Some handy solutions to bringing the hate back into the now timid Manchester derby

Modern soccer has been wussified, mostly for the sake of things like knee ligaments, which apparently can come in handy later on in life. But local derbies are supposed to have a special flavor. Winning trophies is all is well and good, but first thing’s first — beat that lot. Fans on one side of the divide hate the other, the fans on the other side resent the first, and this transmits itself to the players.

Disappointingly, the Manchester derby doesn’t have enough hate in it anymore. Even though these two clubs have alternated winning the league for the last four years, the fixture in itself seems tamer than ever. Once one of the feistiest local rivalries in England, United and City going head-to-head has gone as soft as the first half of a Viagra ad.

One of the main reasons for the lack of potential bust-ups on Sunday is a matter of personnel. Sure, there are brilliant players on both teams. But there aren’t enough genuine lunatics. Roy Keane practically committed assault and battery in a derby once. Joey Barton is without a doubt an odious cretin, but it’s characters like him that added real intrigue to already combustible situations.

Who in the current squad for either side can assume the mantle of unnecessary violence? Marouane Fellaini may be good value for a flying forearm here and there, but he’s more oafish than he is unhinged. Pablo Zabaleta is hard as nails, but sadly he seems too much of a professional to sneak in a cock punch at a corner kick. In the middle of the park is where all the action is supposed to take place, where the fighting should really kick off, but from whom? Daley Blind has the manicured stubble of a man who’s never been in a proper fight, and Yaya Touré made headlines this summer for complaining about not getting a birthday cake. Not exactly a recipe for a bloodbath, is it?

Solution: Recruit more talented players to Manchester who also happen to be mentally imbalanced. Has Pepe signed a new deal at Real Madrid yet?

MORE: The five best moments of delightfully unnecessary violence in Manchester derbies past

Another factor that has dulled the edge that the derby once carried is the annoying chumminess shared by both sets of players. Now that City is big time, both clubs draw from the same pool of world class and near-world class players. As a result, players from both sides are international teammates and friends. (Juan Mata and Dave Silva aren’t exactly going to be flying two-footed into challenges on each other.) It’s hard to deliberately elbow someone in the face when you play Xbox together, take selfies at the World Cup, and your wives have dinner once a week.

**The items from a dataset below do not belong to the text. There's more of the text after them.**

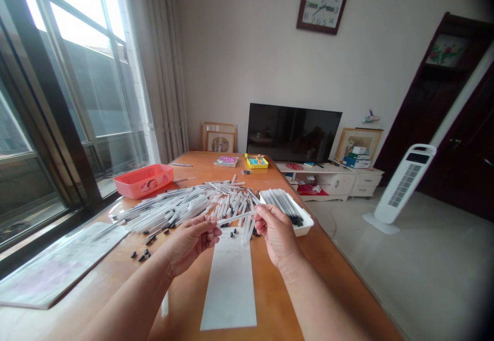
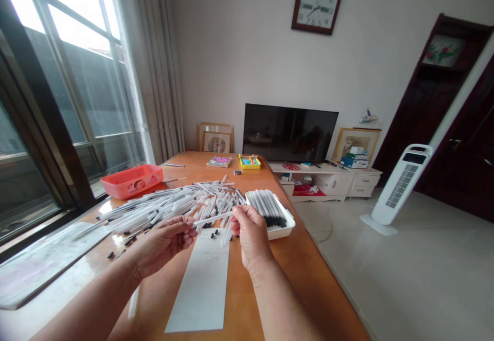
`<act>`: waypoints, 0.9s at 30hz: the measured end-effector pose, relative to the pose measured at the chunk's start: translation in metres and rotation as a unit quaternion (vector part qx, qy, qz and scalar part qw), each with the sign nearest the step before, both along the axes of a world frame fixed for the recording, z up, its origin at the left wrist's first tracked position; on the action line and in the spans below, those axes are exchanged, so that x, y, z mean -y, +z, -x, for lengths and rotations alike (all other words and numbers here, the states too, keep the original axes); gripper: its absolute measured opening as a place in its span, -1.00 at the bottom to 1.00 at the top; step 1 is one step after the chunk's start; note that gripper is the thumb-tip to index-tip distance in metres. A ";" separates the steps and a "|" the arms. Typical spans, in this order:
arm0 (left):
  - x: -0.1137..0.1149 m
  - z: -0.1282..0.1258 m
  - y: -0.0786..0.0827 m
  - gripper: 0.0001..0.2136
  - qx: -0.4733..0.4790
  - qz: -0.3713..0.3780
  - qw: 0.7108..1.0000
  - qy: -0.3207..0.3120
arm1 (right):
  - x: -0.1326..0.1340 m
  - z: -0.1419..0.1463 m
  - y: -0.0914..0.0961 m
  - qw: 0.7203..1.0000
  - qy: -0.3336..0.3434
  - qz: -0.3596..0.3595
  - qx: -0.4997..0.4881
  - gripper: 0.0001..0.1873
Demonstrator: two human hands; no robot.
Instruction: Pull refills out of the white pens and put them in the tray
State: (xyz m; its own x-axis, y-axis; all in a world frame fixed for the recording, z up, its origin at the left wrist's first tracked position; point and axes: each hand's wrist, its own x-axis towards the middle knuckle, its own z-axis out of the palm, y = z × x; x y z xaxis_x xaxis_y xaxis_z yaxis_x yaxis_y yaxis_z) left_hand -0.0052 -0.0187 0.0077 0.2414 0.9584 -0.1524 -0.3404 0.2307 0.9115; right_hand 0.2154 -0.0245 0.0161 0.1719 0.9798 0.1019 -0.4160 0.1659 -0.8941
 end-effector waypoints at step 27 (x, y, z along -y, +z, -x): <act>-0.012 0.011 -0.006 -0.55 -0.147 -0.073 0.981 0.106 | -0.046 -0.094 -0.030 0.728 -0.347 0.074 0.586 -0.81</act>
State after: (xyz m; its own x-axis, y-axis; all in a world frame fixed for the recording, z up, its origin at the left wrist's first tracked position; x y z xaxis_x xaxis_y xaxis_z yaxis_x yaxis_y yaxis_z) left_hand -0.0158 -0.0065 0.0015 0.0003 0.9991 -0.0427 -0.0849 0.0425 0.9955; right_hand 0.3096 0.0219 -0.0135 0.5108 0.7136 0.4795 0.7862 -0.1621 -0.5963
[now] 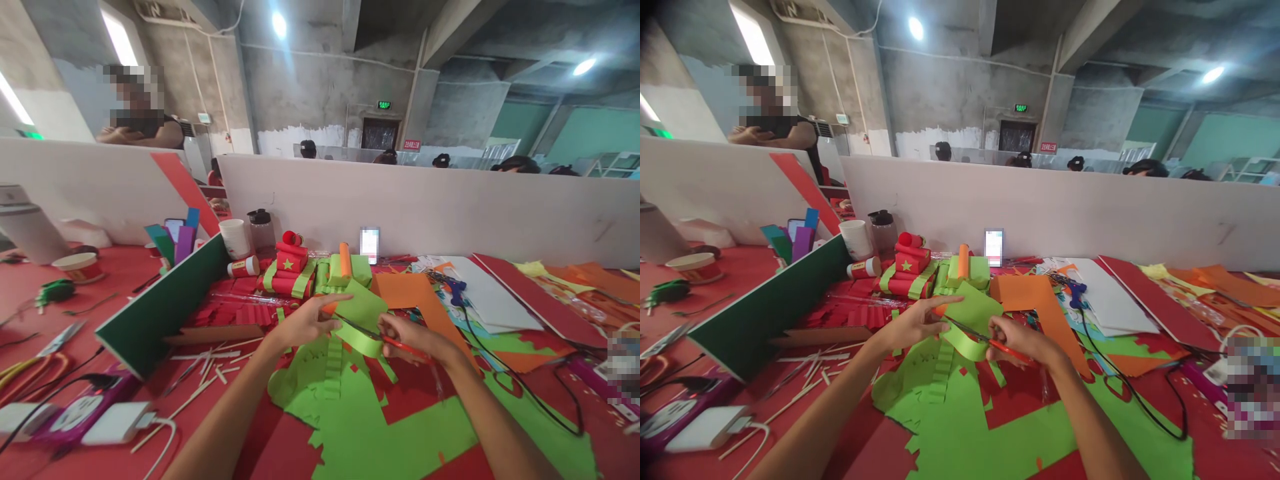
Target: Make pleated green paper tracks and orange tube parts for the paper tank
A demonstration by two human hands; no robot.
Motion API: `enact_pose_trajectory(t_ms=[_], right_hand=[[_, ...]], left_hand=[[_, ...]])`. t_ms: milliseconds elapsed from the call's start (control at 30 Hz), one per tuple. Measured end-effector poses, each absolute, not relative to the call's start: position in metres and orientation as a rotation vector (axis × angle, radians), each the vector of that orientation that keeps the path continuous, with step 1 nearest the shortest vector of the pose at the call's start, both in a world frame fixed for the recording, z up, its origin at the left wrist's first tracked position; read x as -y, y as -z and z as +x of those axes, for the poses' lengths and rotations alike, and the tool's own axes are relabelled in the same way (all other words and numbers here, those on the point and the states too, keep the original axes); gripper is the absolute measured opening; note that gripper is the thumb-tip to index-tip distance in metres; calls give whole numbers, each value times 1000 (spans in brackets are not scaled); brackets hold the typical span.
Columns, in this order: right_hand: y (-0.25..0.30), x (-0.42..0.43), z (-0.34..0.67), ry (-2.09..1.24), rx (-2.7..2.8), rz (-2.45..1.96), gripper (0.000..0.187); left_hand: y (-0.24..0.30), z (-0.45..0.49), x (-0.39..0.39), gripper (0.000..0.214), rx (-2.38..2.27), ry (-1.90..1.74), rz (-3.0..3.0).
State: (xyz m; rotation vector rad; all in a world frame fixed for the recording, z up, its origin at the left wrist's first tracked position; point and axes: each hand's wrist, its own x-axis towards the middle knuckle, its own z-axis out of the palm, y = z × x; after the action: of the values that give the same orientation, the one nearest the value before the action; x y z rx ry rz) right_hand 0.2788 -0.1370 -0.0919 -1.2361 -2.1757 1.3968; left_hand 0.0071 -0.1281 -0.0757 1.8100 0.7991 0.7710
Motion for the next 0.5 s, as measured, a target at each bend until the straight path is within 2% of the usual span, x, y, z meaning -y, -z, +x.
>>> enact_pose_trajectory(t_ms=[100, 300, 400, 500], right_hand=[[77, 139, 311, -1517, 2187, -1296, 36], [67, 138, 363, -1267, 2009, -1365, 40], [74, 126, 369, -940, 1878, -1550, 41], [86, 110, 369, -448, 1842, -1820, 40]], left_hand=[[73, 4, 128, 64, -799, -783, 1822], [71, 3, 129, 51, -773, -855, 1821], [68, 4, 133, 44, -713, -822, 1809], [66, 3, 137, 38, -605, -755, 1751]])
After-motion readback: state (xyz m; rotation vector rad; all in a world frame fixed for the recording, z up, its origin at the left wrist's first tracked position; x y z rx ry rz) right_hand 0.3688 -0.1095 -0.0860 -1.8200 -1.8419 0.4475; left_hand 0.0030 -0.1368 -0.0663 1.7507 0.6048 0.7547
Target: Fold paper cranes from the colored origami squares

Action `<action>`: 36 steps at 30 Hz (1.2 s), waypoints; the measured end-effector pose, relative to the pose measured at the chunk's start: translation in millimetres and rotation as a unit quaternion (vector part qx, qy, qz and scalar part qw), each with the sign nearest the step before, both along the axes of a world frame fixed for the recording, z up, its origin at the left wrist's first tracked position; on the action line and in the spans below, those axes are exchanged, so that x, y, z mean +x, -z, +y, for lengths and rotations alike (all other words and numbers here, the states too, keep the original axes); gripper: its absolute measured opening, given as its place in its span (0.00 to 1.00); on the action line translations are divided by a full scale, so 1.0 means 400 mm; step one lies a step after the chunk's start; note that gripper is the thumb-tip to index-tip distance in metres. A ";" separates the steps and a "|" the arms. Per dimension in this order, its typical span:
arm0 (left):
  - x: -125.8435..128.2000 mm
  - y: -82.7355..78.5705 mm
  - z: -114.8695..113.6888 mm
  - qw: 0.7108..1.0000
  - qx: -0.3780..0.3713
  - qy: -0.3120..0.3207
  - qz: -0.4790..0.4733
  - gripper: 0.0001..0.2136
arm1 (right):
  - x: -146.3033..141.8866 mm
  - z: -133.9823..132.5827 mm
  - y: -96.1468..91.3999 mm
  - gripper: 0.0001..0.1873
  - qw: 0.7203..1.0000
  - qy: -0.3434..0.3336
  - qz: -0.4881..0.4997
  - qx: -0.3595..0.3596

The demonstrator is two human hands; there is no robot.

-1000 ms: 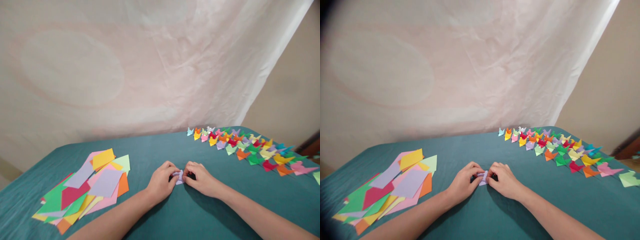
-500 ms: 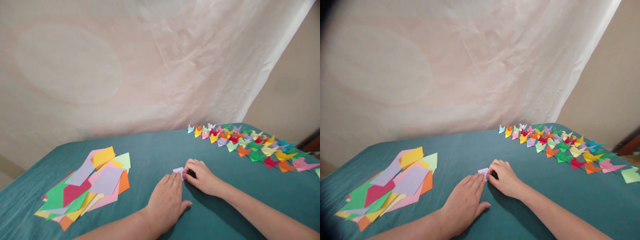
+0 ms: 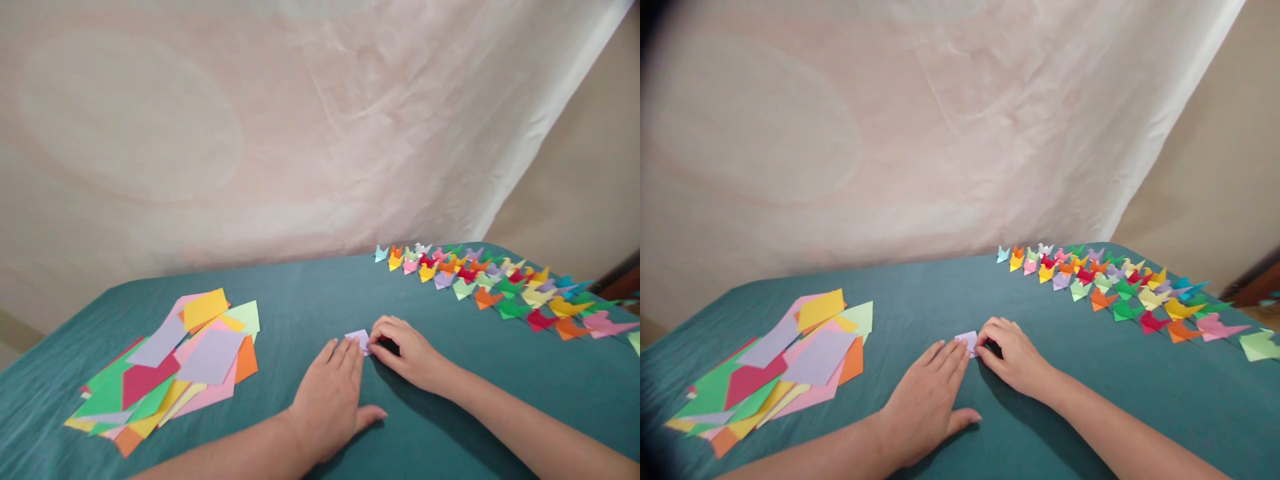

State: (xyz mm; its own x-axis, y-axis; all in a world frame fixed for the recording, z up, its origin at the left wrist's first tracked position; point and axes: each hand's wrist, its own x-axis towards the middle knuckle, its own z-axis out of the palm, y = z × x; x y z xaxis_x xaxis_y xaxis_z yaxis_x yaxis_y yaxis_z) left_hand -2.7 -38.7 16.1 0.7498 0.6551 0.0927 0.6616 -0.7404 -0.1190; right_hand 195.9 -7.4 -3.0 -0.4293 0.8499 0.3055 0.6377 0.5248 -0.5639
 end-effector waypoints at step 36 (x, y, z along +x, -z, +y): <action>0.002 -0.005 0.000 1.000 -0.009 -0.004 -0.008 0.32 | 0.042 0.000 -0.014 0.16 0.994 -0.085 -0.040 0.062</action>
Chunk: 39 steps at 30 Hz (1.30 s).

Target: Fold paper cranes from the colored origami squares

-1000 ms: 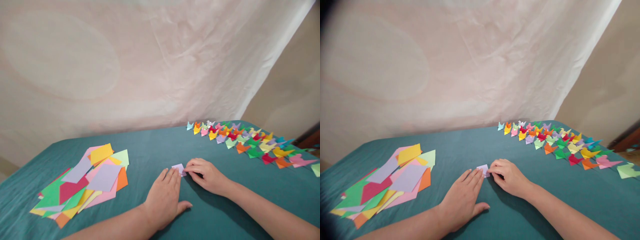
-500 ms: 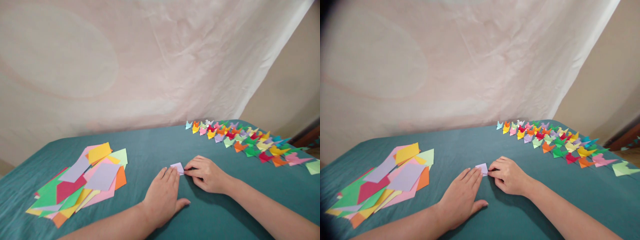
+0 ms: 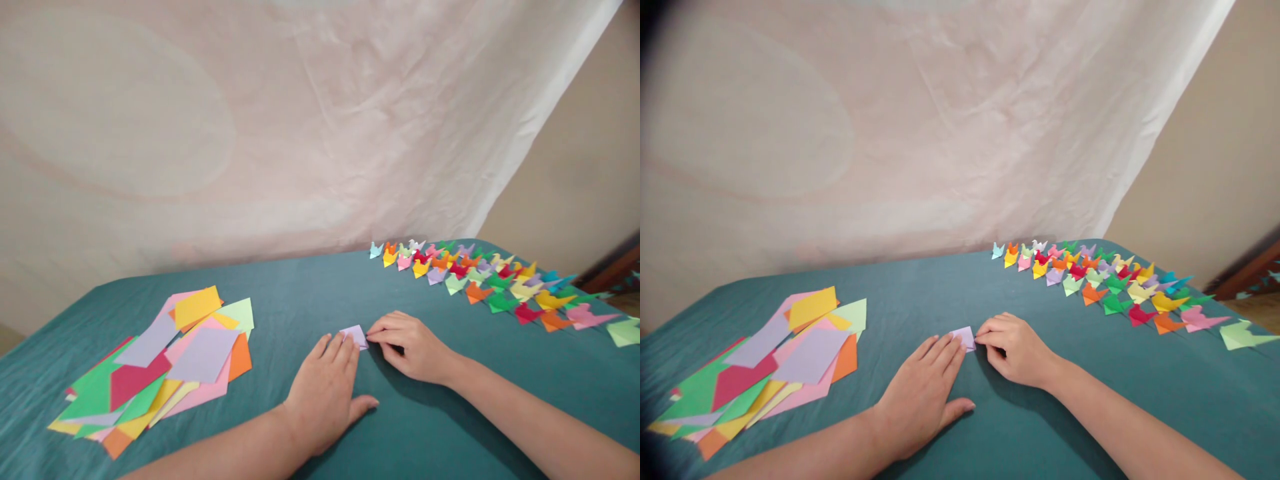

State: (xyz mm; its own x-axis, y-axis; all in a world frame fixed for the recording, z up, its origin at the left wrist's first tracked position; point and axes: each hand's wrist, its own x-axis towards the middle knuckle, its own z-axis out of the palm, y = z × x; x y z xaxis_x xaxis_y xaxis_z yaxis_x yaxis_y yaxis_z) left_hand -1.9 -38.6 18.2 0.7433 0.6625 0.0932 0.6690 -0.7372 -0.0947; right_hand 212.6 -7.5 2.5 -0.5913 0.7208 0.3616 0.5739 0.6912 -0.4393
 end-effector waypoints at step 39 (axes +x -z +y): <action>0.007 -0.007 -0.005 1.000 0.014 -0.019 0.015 0.32 | -0.030 0.058 0.010 0.07 0.954 0.103 0.115 -0.259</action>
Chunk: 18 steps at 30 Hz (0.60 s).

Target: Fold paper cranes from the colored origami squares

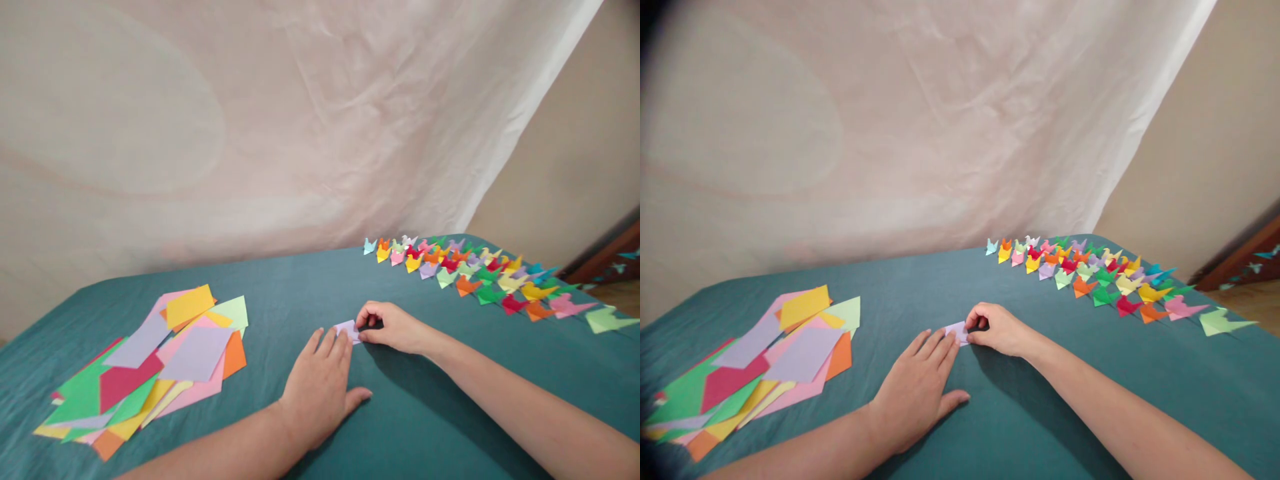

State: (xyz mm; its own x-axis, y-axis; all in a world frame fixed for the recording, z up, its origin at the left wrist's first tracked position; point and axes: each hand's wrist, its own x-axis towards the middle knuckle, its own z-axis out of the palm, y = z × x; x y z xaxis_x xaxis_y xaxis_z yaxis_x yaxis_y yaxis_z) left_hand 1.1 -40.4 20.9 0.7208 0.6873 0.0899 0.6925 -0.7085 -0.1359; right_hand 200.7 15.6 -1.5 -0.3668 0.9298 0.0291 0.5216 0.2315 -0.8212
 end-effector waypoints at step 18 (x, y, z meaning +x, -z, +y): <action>0.004 -0.009 -0.001 1.000 -0.012 0.003 0.005 0.32 | 0.005 0.008 -0.003 0.08 1.000 -0.005 -0.001 -0.023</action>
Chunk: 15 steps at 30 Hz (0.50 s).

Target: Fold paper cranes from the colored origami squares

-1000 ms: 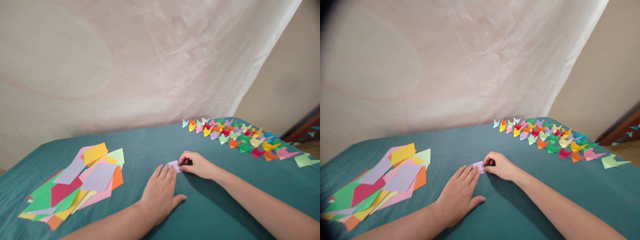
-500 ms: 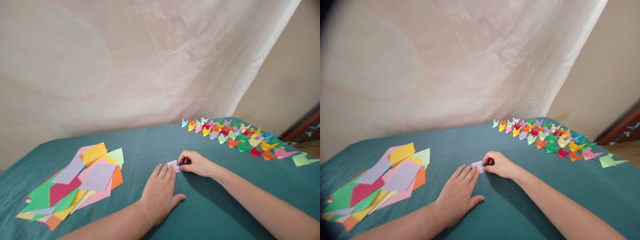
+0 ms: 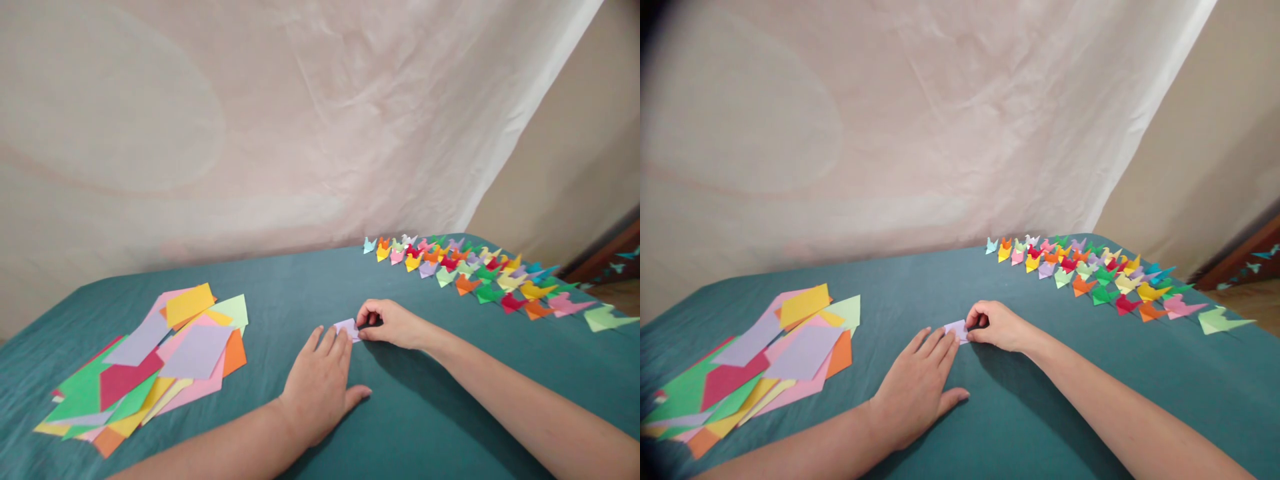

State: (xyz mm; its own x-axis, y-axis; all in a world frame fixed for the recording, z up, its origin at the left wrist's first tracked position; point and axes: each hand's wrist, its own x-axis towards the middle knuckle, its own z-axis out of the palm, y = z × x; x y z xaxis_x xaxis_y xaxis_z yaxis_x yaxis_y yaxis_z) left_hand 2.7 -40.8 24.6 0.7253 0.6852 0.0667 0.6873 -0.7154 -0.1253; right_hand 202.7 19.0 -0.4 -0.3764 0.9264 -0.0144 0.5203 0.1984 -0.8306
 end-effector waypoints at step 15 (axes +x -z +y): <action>-0.005 0.003 0.004 1.000 -0.008 0.002 -0.007 0.34 | -0.004 -0.004 -0.001 0.07 1.000 -0.002 -0.009 0.015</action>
State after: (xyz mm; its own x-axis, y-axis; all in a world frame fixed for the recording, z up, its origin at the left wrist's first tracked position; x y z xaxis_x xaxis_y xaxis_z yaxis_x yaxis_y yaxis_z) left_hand 0.8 -39.2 23.3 0.7274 0.6829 0.0668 0.6858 -0.7203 -0.1040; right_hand 201.3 17.4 0.0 -0.3797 0.9251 0.0068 0.5350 0.2255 -0.8142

Solution: Make any social gathering involving City and United players punishable with a heavy fine and/or a public flogging. As an alternative, if the players do want to fraternize with the enemy, then they should really fraternize with the enemy. That is, someone has to reignite the ill-feeling in this fixture by doing a crosstown John Terry on a rival’s wife or girlfriend. A sordid tactic, maybe, but we need the derby to come alive again, even if Jesus Navas has to seduce Coleen Rooney right out of her knickers to make it happen.

MORE: Why have we fallen out of love with Juan Mata?

Finally, the fact that United and City are as evenly matched as they’ve ever been doesn’t lend itself to random acts of violence. The stakes are too high for players to allow themselves any of the old recklessness. In the good old days — when City was still dog shit — the Manchester derby had little relevance in where silverware ended up at the end of the season, and the matches were gloriously unpredictable, hard fought and bloody affairs. Because they’re now both teams with title aspirations, it’s become just another big game in England, and it’s lost some of the batshit uncertainty of a local rivalry. There’s too much “this game is a tactical chess match,” and not enough “why is Michael Ball kicking Ronaldo in the ribs 20 minutes into the game?!”

Fortunately, the solution to this problem may have already been found. Chelsea is pissing the league, City is experiencing another post-title hangover, and United isn’t even a real team yet. Without the title to worry about, the Manchester derbies this season can go back to being just about pride. And kicking people. Maybe the players will remember that they’re supposed to despise each other and we’ll get see a throat grab or a headbutt, and maybe even a red card or two.

It’s time to bring back the hate.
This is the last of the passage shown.